Assignment: Write the data below out again, unchanged.

Data:
_____
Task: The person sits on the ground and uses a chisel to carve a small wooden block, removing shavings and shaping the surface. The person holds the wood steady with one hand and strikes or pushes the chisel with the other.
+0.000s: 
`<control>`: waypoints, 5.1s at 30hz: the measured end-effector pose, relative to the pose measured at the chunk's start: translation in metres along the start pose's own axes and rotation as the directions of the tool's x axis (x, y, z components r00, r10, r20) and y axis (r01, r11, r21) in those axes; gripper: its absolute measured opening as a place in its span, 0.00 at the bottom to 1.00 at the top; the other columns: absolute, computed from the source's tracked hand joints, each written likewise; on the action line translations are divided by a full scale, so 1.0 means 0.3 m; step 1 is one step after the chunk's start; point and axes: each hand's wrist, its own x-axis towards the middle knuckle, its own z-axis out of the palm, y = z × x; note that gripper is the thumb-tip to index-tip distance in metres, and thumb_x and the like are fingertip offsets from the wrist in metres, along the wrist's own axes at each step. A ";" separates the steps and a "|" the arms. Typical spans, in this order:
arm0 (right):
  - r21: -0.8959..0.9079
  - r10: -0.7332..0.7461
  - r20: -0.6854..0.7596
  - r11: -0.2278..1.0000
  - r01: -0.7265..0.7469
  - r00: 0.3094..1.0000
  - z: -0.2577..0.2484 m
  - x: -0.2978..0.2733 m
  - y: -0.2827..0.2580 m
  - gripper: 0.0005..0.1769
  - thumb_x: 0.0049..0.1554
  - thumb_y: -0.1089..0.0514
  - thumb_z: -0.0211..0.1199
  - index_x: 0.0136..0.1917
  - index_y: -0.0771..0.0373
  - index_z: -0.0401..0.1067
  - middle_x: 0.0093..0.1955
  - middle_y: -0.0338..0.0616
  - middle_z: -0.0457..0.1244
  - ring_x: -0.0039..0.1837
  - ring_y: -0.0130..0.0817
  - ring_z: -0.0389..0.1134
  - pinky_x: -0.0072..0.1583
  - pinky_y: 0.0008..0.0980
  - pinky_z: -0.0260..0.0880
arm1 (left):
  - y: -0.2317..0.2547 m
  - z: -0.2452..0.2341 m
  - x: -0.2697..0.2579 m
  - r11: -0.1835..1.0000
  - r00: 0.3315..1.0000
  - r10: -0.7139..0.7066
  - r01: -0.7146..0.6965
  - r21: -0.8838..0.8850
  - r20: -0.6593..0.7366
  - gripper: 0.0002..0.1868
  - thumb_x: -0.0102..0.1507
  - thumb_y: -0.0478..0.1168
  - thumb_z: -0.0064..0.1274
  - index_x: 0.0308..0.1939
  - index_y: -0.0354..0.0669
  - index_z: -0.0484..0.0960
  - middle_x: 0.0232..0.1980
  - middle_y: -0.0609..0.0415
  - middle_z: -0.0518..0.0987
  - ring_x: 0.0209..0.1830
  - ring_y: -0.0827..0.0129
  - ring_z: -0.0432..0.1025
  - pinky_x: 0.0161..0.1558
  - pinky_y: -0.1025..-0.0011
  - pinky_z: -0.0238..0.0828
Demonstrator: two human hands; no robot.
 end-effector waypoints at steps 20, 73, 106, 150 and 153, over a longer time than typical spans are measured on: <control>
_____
Written response:
Task: The person sits on the ground and uses a chisel to carve a small wooden block, removing shavings and shaping the surface. The person holds the wood steady with one hand and strikes or pushes the chisel with the other.
+0.000s: 
`<control>`: waypoints, 5.1s at 30hz: the measured end-effector pose, relative to the pose measured at the chunk's start: translation in metres along the start pose's own axes and rotation as the directions of the tool's x axis (x, y, z components r00, r10, r20) and y axis (r01, r11, r21) in those axes; gripper: its absolute measured opening as a place in its span, 0.00 at the bottom to 1.00 at the top; the other columns: absolute, computed from the source's tracked hand joints, each written likewise; on the action line translations are divided by a full scale, so 1.0 means 0.3 m; step 1 is one step after the chunk's start; point and axes: each hand's wrist, its own x-axis towards the middle knuckle, its own z-axis out of the palm, y = z × x; note that gripper is the thumb-tip to index-tip distance in metres, and thumb_x and the like are fingertip offsets from the wrist in metres, along the wrist's own axes at each step. A ";" separates the steps and a "|" the arms. Typical spans, in this order:
arm0 (right):
  - r21: -0.8959..0.9079
  - r10: -0.7332..0.7461
  - r20: -0.6854..0.7596
  - r11: -0.2278..1.0000
  - r01: -0.7265..0.7469
  - r00: 0.3094..1.0000
  - z: -0.2577..0.2484 m
  - x: -0.2978..0.2733 m
  - y: -0.2827..0.2580 m
  - gripper: 0.0005..0.1769
  - thumb_x: 0.0049..0.1554
  - thumb_y: -0.1089..0.0514
  - thumb_z: -0.0211..0.1199
  - index_x: 0.0136..0.1917
  - index_y: -0.0771..0.0373
  - index_z: -0.0401..0.1067
  - middle_x: 0.0093..0.1955
  - middle_y: -0.0338..0.0616
  - middle_z: -0.0457..0.1244
  - ring_x: -0.0039..0.1837
  - ring_y: -0.0130..0.0817
  - ring_z: -0.0389..0.1134
  - pinky_x: -0.0072..0.1583
  - pinky_y: 0.0008..0.0980
  - pinky_z: -0.0260..0.0880
arm1 (left):
  - y: -0.2317..0.2547 m
  - z: -0.2452..0.2341 m
  - x: -0.2697..0.2579 m
  - r11: -0.1835..1.0000
  - r00: 0.3315..1.0000
  - r10: -0.7139..0.7066
  - r01: -0.7146..0.6965
  - r21: -0.8838..0.8850
  - r20: -0.6593..0.7366
  - gripper: 0.0002..0.1868
  - thumb_x: -0.0102..0.1507
  - thumb_y: -0.0478..0.1168
  - thumb_z: -0.0064..0.1274
  - index_x: 0.0308..0.1939
  - index_y: -0.0354..0.0669
  - index_z: -0.0484..0.0960
  - middle_x: 0.0232..0.1980
  - middle_y: -0.0609..0.0415
  - middle_z: -0.0518..0.0987
  - ring_x: 0.0209..0.1830
  - ring_y: -0.0827..0.0129
  - ring_z: -0.0432..0.1025
  - pinky_x: 0.0161..0.1558
  - pinky_y: -0.1025..-0.0011
  - pinky_z: -0.0238..0.0828
Demonstrator: two human hands; no robot.
 end-effector waypoints at steps 20, 73, 106, 150 and 153, over a longer time than typical spans are measured on: <control>

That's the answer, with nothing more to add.